== Exercise prompt ==
Among the following entries, say how many lines contain the word "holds"; the answer is a number and nothing else.

== Available records ==
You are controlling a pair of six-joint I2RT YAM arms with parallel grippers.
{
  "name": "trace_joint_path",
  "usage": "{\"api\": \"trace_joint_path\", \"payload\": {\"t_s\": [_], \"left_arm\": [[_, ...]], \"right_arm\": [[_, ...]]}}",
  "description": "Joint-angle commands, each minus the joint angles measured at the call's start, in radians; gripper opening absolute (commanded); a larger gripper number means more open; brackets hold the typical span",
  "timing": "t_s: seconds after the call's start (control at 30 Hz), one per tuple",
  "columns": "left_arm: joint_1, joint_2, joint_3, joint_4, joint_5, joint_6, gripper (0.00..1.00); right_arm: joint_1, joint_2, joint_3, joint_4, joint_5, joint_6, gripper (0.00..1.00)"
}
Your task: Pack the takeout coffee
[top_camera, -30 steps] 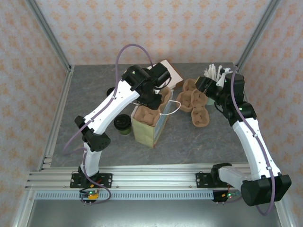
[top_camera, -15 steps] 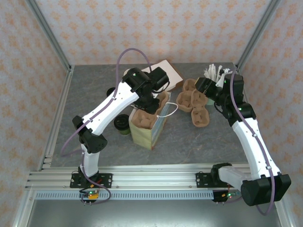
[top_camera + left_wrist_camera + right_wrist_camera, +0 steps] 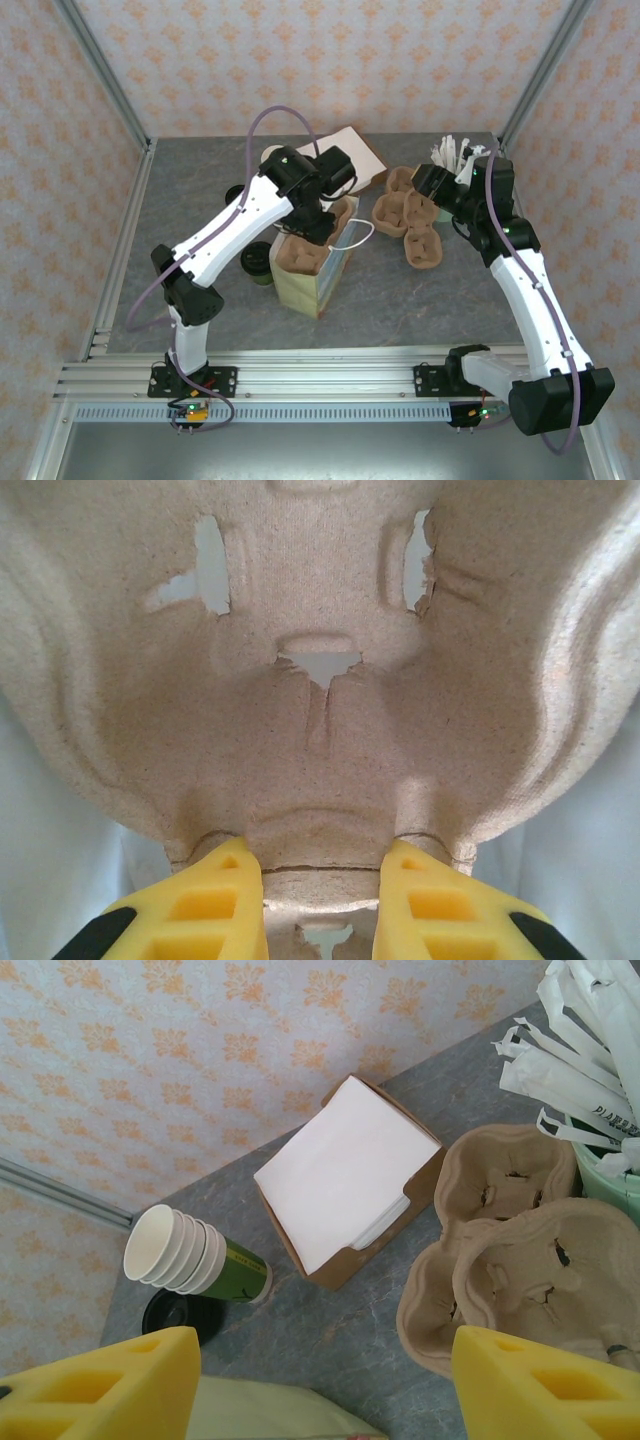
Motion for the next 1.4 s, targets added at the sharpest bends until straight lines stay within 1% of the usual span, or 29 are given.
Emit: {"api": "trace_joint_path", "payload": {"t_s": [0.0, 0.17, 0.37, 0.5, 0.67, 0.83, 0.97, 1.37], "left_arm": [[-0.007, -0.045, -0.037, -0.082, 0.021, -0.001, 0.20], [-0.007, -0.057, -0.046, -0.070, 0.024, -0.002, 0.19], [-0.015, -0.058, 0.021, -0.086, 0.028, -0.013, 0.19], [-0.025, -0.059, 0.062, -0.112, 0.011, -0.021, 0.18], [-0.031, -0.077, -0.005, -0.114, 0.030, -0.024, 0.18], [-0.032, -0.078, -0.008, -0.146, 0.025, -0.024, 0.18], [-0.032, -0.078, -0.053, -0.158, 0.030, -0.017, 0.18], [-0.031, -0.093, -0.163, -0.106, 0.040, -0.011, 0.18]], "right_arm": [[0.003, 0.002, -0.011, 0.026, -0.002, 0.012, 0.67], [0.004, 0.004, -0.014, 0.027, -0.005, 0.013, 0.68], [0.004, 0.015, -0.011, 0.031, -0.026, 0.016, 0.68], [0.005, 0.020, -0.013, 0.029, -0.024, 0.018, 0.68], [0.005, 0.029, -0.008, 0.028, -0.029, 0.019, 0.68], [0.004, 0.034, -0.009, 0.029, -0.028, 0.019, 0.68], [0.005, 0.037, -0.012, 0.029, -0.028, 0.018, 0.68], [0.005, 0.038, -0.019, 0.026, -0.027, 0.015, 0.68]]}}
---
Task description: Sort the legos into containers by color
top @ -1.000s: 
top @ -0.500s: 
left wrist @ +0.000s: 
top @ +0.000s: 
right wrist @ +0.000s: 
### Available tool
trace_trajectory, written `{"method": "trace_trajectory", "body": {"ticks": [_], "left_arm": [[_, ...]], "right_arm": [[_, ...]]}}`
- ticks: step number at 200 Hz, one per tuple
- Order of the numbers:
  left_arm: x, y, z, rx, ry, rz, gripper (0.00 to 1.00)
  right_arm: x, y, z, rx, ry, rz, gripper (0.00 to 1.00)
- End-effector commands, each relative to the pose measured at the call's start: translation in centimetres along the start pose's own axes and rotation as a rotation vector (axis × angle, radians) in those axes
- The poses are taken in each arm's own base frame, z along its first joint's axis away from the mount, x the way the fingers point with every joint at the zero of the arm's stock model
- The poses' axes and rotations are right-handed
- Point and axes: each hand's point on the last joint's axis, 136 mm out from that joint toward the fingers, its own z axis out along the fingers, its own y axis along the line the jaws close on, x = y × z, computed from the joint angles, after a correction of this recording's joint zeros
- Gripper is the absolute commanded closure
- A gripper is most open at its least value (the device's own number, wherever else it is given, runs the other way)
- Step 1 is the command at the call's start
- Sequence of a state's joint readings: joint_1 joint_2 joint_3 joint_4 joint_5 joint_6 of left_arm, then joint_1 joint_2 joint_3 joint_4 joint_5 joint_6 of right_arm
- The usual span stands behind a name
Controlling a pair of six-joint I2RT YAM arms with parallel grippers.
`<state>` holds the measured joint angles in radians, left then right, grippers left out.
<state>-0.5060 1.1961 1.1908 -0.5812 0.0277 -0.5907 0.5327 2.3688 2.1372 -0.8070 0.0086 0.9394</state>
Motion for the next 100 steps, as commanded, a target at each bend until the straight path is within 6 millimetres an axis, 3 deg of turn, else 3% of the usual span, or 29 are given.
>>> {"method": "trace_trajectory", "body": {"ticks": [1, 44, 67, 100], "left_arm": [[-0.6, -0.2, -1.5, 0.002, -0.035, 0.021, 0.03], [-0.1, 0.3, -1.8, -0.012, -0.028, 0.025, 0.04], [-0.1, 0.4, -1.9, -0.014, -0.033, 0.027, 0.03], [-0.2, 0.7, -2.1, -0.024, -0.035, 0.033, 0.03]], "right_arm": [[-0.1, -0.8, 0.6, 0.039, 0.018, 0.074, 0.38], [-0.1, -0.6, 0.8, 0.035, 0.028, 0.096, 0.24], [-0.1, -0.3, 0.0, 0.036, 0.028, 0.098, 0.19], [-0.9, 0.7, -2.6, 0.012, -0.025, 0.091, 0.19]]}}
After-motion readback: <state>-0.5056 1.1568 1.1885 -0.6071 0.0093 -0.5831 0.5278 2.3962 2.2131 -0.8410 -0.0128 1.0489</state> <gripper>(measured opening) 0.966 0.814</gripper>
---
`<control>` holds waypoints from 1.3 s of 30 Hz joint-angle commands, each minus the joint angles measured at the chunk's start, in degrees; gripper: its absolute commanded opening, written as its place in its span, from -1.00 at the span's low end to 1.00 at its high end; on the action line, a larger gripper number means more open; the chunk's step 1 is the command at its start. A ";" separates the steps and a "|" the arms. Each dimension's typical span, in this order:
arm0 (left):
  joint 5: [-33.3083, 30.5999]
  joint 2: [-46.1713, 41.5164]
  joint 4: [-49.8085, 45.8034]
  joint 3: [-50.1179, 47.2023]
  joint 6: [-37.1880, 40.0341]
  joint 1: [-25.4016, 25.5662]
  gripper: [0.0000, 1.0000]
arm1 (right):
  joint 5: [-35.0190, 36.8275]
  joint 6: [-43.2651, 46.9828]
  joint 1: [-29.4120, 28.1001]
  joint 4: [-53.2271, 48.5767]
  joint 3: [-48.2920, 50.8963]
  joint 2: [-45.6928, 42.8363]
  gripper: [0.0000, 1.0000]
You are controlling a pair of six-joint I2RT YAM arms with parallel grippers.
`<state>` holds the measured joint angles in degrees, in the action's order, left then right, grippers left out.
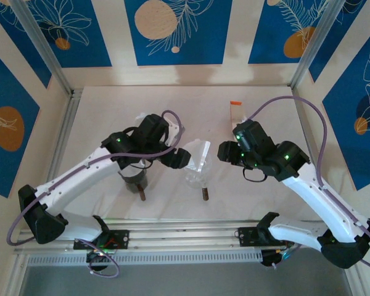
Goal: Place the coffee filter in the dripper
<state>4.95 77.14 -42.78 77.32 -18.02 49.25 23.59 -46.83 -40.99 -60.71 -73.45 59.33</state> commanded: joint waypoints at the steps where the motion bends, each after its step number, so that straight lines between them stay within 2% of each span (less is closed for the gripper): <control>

== Task output ==
3